▶ _The problem_:
What is needed is the exact text of each line in the listing below from the one with "This document holds" up to and including the one with "yellow lamp SHORT", and no pictures.

Start of Data for review

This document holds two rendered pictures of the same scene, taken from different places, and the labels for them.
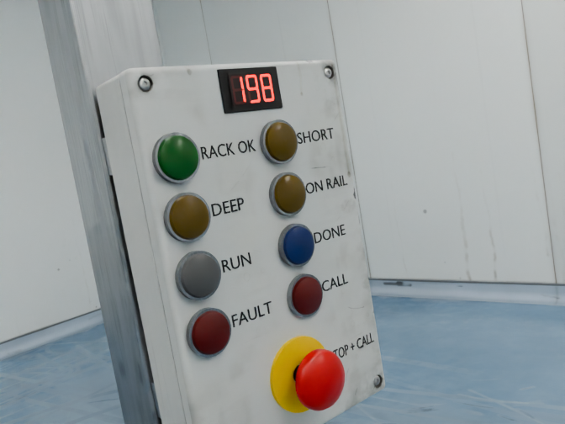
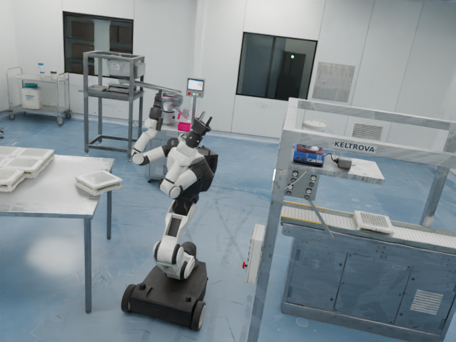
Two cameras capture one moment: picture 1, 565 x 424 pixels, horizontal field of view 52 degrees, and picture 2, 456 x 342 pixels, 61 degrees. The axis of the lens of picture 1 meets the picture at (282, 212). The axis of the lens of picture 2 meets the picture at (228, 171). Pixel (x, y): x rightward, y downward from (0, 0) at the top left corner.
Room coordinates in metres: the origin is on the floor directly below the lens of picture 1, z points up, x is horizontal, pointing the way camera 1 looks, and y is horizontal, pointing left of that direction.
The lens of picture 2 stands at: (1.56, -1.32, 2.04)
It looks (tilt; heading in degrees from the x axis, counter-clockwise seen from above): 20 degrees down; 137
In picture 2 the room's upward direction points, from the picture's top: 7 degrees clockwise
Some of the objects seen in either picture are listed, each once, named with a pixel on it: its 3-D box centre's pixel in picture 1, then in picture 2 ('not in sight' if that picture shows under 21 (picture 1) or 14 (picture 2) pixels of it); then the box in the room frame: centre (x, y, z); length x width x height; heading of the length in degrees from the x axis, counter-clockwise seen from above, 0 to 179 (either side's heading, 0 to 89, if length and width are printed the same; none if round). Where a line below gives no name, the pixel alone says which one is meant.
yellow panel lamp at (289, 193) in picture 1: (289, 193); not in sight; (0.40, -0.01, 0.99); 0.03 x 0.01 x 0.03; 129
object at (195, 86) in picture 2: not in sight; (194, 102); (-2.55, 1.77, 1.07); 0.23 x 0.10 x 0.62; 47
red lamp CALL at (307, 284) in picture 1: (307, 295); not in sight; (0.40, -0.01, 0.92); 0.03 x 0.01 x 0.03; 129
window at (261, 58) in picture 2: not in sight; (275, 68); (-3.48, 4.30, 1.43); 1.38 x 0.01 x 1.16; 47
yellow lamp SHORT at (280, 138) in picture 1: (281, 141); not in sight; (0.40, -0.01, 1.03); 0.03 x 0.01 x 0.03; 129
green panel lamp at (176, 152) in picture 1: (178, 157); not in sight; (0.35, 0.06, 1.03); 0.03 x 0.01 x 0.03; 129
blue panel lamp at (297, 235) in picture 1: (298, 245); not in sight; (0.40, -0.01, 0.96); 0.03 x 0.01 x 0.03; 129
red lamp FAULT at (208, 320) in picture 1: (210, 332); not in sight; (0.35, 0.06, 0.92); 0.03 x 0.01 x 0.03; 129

End of Data for review
Start of Data for review

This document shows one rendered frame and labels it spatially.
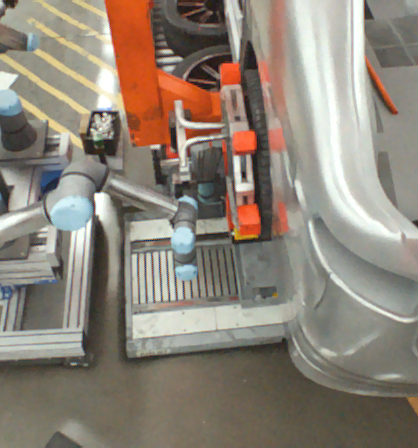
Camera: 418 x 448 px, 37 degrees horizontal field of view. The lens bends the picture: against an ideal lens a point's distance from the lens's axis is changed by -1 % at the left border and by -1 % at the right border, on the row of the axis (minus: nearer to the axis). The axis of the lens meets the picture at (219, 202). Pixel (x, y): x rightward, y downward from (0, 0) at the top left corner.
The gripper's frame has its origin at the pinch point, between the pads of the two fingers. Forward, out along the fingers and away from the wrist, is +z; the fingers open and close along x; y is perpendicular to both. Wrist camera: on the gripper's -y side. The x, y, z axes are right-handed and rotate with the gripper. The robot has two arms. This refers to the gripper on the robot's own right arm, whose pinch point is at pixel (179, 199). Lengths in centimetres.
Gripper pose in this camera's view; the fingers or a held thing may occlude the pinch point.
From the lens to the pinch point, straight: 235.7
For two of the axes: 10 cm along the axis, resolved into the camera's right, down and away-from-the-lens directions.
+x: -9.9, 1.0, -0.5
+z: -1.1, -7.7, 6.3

End of Data for review

▶ _Reply_:
This document holds two rendered pictures of the same scene, taken from different places, and the labels for them.
Two cameras capture one moment: picture 1, 565 x 424 pixels, horizontal field of view 52 degrees, and picture 2, 456 x 342 pixels, 61 degrees. The axis of the lens of picture 1 meets the picture at (282, 212). The axis of the lens of picture 2 meets the picture at (228, 171). Pixel (x, y): x rightward, y downward from (0, 0) at the top left corner.
Room coordinates in metres: the origin is on the floor directly below the lens of picture 1, z points up, x is horizontal, pointing the way camera 1 looks, and y is horizontal, pointing left of that direction.
The lens of picture 2 stands at: (1.56, -1.32, 2.04)
It looks (tilt; heading in degrees from the x axis, counter-clockwise seen from above): 20 degrees down; 137
In picture 2 the room's upward direction points, from the picture's top: 7 degrees clockwise
Some of the objects seen in either picture are listed, each once, named with a pixel on it: its 3-D box centre's pixel in picture 1, then in picture 2 ('not in sight' if that picture shows under 21 (picture 1) or 14 (picture 2) pixels of it); then the box in the room frame: centre (x, y, z); length x width x height; heading of the length in degrees from the x axis, counter-clockwise seen from above, 0 to 179 (either side's heading, 0 to 89, if length and width are printed the same; none if round). Where a line below gives no name, the pixel alone says which one is meant.
yellow panel lamp at (289, 193) in picture 1: (289, 193); not in sight; (0.40, -0.01, 0.99); 0.03 x 0.01 x 0.03; 129
object at (195, 86) in picture 2: not in sight; (194, 102); (-2.55, 1.77, 1.07); 0.23 x 0.10 x 0.62; 47
red lamp CALL at (307, 284) in picture 1: (307, 295); not in sight; (0.40, -0.01, 0.92); 0.03 x 0.01 x 0.03; 129
window at (261, 58) in picture 2: not in sight; (275, 68); (-3.48, 4.30, 1.43); 1.38 x 0.01 x 1.16; 47
yellow lamp SHORT at (280, 138) in picture 1: (281, 141); not in sight; (0.40, -0.01, 1.03); 0.03 x 0.01 x 0.03; 129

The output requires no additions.